Supplied material Block Start
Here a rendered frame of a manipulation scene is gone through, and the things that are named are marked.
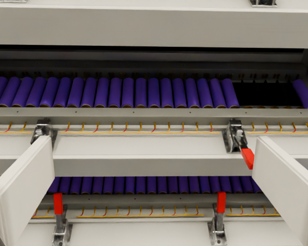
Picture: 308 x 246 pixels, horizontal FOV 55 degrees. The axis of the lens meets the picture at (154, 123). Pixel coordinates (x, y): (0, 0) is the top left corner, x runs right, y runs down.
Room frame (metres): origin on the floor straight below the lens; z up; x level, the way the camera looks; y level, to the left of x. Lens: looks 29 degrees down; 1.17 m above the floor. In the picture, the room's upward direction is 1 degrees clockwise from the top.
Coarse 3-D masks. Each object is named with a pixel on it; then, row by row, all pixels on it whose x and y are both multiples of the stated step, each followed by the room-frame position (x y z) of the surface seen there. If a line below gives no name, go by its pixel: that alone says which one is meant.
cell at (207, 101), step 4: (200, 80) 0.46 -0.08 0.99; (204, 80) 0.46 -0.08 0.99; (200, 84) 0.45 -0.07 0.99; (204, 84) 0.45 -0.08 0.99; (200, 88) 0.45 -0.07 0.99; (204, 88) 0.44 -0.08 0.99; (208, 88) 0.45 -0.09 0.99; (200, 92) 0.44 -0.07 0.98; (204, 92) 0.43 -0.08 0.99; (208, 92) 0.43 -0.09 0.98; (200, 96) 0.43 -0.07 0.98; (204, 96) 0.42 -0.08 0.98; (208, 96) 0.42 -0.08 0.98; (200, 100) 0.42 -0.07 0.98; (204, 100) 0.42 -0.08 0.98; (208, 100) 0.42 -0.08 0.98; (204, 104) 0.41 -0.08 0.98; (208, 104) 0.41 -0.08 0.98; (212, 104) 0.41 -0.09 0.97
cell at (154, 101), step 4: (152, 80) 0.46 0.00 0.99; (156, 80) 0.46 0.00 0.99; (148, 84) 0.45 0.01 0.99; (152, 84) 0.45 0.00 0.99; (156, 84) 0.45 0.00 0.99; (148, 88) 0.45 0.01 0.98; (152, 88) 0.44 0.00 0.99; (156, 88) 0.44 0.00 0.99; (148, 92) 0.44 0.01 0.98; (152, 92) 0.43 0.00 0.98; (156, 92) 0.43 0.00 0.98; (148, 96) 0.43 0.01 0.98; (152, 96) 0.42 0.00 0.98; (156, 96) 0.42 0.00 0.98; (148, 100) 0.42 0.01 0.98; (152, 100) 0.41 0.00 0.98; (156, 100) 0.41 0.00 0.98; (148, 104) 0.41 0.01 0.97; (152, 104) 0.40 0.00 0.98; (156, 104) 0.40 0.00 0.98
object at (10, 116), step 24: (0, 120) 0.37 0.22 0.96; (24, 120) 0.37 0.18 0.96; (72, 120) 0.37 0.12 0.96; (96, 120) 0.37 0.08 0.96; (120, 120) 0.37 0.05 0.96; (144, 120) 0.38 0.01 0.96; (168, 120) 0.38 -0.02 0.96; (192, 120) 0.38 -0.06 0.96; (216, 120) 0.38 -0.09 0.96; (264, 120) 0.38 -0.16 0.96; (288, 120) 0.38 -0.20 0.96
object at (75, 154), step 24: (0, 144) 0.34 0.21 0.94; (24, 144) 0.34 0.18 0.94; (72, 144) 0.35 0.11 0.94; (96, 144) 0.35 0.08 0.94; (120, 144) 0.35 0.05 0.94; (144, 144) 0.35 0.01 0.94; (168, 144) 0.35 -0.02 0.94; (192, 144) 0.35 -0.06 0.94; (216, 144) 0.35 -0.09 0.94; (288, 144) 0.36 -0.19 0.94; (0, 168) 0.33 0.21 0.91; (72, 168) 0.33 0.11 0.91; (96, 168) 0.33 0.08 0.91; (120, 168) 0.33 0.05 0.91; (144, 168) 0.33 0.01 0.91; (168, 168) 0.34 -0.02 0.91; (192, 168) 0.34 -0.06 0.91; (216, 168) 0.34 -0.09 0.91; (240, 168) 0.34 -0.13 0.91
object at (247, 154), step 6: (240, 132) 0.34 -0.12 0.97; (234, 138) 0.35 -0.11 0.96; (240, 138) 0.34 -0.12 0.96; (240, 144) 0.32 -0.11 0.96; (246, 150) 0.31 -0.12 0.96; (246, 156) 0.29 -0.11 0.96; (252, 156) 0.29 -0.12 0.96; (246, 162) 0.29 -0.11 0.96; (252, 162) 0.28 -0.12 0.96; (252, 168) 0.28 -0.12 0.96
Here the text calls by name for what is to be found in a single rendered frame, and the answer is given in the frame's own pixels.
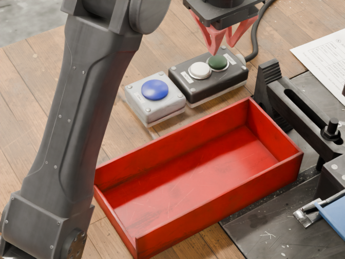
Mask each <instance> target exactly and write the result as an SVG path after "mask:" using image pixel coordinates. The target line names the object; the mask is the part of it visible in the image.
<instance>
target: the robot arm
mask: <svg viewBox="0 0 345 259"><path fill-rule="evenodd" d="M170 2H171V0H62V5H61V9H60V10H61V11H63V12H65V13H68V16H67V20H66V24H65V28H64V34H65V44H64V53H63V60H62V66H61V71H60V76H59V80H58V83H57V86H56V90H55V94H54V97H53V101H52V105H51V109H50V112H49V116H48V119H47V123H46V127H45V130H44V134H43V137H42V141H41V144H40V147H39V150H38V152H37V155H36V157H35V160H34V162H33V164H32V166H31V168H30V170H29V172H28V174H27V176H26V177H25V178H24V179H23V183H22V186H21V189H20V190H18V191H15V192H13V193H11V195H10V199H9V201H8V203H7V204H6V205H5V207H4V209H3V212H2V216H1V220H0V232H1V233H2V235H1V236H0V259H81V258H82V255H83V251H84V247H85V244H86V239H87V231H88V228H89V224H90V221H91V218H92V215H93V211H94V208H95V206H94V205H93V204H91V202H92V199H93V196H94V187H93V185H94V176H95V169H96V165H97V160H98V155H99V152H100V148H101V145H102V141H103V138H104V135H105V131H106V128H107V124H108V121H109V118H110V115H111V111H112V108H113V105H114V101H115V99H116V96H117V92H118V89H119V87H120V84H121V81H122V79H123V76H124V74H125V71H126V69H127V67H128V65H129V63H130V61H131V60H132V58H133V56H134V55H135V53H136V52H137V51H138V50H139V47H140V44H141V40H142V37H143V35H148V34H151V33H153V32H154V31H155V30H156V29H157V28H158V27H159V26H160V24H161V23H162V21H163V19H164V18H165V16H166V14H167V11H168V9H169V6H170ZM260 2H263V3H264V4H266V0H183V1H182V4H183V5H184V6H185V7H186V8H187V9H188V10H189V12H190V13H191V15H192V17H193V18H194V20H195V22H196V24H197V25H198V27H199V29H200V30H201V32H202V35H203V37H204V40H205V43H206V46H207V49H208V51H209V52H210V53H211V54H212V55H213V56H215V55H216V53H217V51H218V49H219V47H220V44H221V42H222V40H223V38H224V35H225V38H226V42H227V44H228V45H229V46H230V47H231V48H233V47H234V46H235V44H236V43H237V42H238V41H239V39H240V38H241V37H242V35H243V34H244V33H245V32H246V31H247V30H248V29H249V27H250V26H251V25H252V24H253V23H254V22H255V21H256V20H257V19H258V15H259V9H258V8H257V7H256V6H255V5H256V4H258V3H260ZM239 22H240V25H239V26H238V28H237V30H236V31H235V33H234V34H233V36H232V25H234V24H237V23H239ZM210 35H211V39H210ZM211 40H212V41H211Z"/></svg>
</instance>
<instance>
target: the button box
Supplied material Block End
**Task statement:** With the pictures removed, please retype each record exactly.

**Answer for the task:**
Here a rendered frame of a manipulation scene is gone through, and the things that are named are marked.
Picture: 308 x 246 pixels, horizontal FOV 55 degrees. The axis of the lens meets the picture at (154, 123). Pixel coordinates (x, y): (0, 0) is the top left corner, x runs right, y runs down.
Room frame (metres): origin on the floor straight below the lens; z up; x level, the way the camera looks; y level, to the left of x. Lens: looks 29 degrees down; 1.17 m above the floor. In the picture, the room's upward direction is 1 degrees clockwise from the top.
Coarse 3-D masks. Each object is named with a pixel on it; then, row by row, all pixels on it whose x and y are both multiples of the stated step, each followed by the room-frame position (x y z) of the surface seen there. If a line below gives no name, go by its pixel: that alone says which one is meant.
cell at (207, 101), step 4: (200, 80) 0.46 -0.08 0.99; (204, 80) 0.46 -0.08 0.99; (200, 84) 0.45 -0.07 0.99; (204, 84) 0.45 -0.08 0.99; (200, 88) 0.45 -0.07 0.99; (204, 88) 0.44 -0.08 0.99; (208, 88) 0.45 -0.09 0.99; (200, 92) 0.44 -0.07 0.98; (204, 92) 0.43 -0.08 0.99; (208, 92) 0.43 -0.09 0.98; (200, 96) 0.43 -0.07 0.98; (204, 96) 0.42 -0.08 0.98; (208, 96) 0.42 -0.08 0.98; (200, 100) 0.42 -0.07 0.98; (204, 100) 0.42 -0.08 0.98; (208, 100) 0.42 -0.08 0.98; (204, 104) 0.41 -0.08 0.98; (208, 104) 0.41 -0.08 0.98; (212, 104) 0.41 -0.09 0.97
cell at (154, 101), step 4: (152, 80) 0.46 0.00 0.99; (156, 80) 0.46 0.00 0.99; (148, 84) 0.45 0.01 0.99; (152, 84) 0.45 0.00 0.99; (156, 84) 0.45 0.00 0.99; (148, 88) 0.45 0.01 0.98; (152, 88) 0.44 0.00 0.99; (156, 88) 0.44 0.00 0.99; (148, 92) 0.44 0.01 0.98; (152, 92) 0.43 0.00 0.98; (156, 92) 0.43 0.00 0.98; (148, 96) 0.43 0.01 0.98; (152, 96) 0.42 0.00 0.98; (156, 96) 0.42 0.00 0.98; (148, 100) 0.42 0.01 0.98; (152, 100) 0.41 0.00 0.98; (156, 100) 0.41 0.00 0.98; (148, 104) 0.41 0.01 0.97; (152, 104) 0.40 0.00 0.98; (156, 104) 0.40 0.00 0.98
object at (10, 116), step 24: (0, 120) 0.37 0.22 0.96; (24, 120) 0.37 0.18 0.96; (72, 120) 0.37 0.12 0.96; (96, 120) 0.37 0.08 0.96; (120, 120) 0.37 0.05 0.96; (144, 120) 0.38 0.01 0.96; (168, 120) 0.38 -0.02 0.96; (192, 120) 0.38 -0.06 0.96; (216, 120) 0.38 -0.09 0.96; (264, 120) 0.38 -0.16 0.96; (288, 120) 0.38 -0.20 0.96
object at (75, 154), step 24: (0, 144) 0.34 0.21 0.94; (24, 144) 0.34 0.18 0.94; (72, 144) 0.35 0.11 0.94; (96, 144) 0.35 0.08 0.94; (120, 144) 0.35 0.05 0.94; (144, 144) 0.35 0.01 0.94; (168, 144) 0.35 -0.02 0.94; (192, 144) 0.35 -0.06 0.94; (216, 144) 0.35 -0.09 0.94; (288, 144) 0.36 -0.19 0.94; (0, 168) 0.33 0.21 0.91; (72, 168) 0.33 0.11 0.91; (96, 168) 0.33 0.08 0.91; (120, 168) 0.33 0.05 0.91; (144, 168) 0.33 0.01 0.91; (168, 168) 0.34 -0.02 0.91; (192, 168) 0.34 -0.06 0.91; (216, 168) 0.34 -0.09 0.91; (240, 168) 0.34 -0.13 0.91
object at (247, 154), step 6: (240, 132) 0.34 -0.12 0.97; (234, 138) 0.35 -0.11 0.96; (240, 138) 0.34 -0.12 0.96; (240, 144) 0.32 -0.11 0.96; (246, 150) 0.31 -0.12 0.96; (246, 156) 0.29 -0.11 0.96; (252, 156) 0.29 -0.12 0.96; (246, 162) 0.29 -0.11 0.96; (252, 162) 0.28 -0.12 0.96; (252, 168) 0.28 -0.12 0.96
Here the text calls by name for what is to be found in a single rendered frame, and the answer is given in the frame's own pixels.
Mask each <instance> target exactly and write the result as an SVG path after "mask:" using image pixel coordinates. The target line names the object; the mask is the part of it visible in the image.
<instance>
target: the robot arm
mask: <svg viewBox="0 0 345 259"><path fill-rule="evenodd" d="M170 2H171V0H62V5H61V9H60V10H61V11H63V12H65V13H68V16H67V20H66V24H65V28H64V34H65V44H64V53H63V60H62V66H61V71H60V76H59V80H58V83H57V86H56V90H55V94H54V97H53V101H52V105H51V109H50V112H49V116H48V119H47V123H46V127H45V130H44V134H43V137H42V141H41V144H40V147H39V150H38V152H37V155H36V157H35V160H34V162H33V164H32V166H31V168H30V170H29V172H28V174H27V176H26V177H25V178H24V179H23V183H22V186H21V189H20V190H18V191H15V192H13V193H11V195H10V199H9V201H8V203H7V204H6V205H5V207H4V209H3V212H2V216H1V220H0V232H1V233H2V235H1V236H0V259H81V258H82V255H83V251H84V247H85V244H86V239H87V231H88V228H89V224H90V221H91V218H92V215H93V211H94V208H95V206H94V205H93V204H91V202H92V199H93V196H94V187H93V185H94V176H95V169H96V165H97V160H98V155H99V152H100V148H101V145H102V141H103V138H104V135H105V131H106V128H107V124H108V121H109V118H110V115H111V111H112V108H113V105H114V101H115V99H116V96H117V92H118V89H119V87H120V84H121V81H122V79H123V76H124V74H125V71H126V69H127V67H128V65H129V63H130V61H131V60H132V58H133V56H134V55H135V53H136V52H137V51H138V50H139V47H140V44H141V40H142V37H143V35H148V34H151V33H153V32H154V31H155V30H156V29H157V28H158V27H159V26H160V24H161V23H162V21H163V19H164V18H165V16H166V14H167V11H168V9H169V6H170ZM260 2H263V3H264V4H266V0H183V1H182V4H183V5H184V6H185V7H186V8H187V9H188V10H189V12H190V13H191V15H192V17H193V18H194V20H195V22H196V24H197V25H198V27H199V29H200V30H201V32H202V35H203V37H204V40H205V43H206V46H207V49H208V51H209V52H210V53H211V54H212V55H213V56H215V55H216V53H217V51H218V49H219V47H220V44H221V42H222V40H223V38H224V35H225V38H226V42H227V44H228V45H229V46H230V47H231V48H233V47H234V46H235V44H236V43H237V42H238V41H239V39H240V38H241V37H242V35H243V34H244V33H245V32H246V31H247V30H248V29H249V27H250V26H251V25H252V24H253V23H254V22H255V21H256V20H257V19H258V15H259V9H258V8H257V7H256V6H255V5H256V4H258V3H260ZM239 22H240V25H239V26H238V28H237V30H236V31H235V33H234V34H233V36H232V25H234V24H237V23H239ZM210 35H211V39H210ZM211 40H212V41H211Z"/></svg>
</instance>
<instance>
target: the button box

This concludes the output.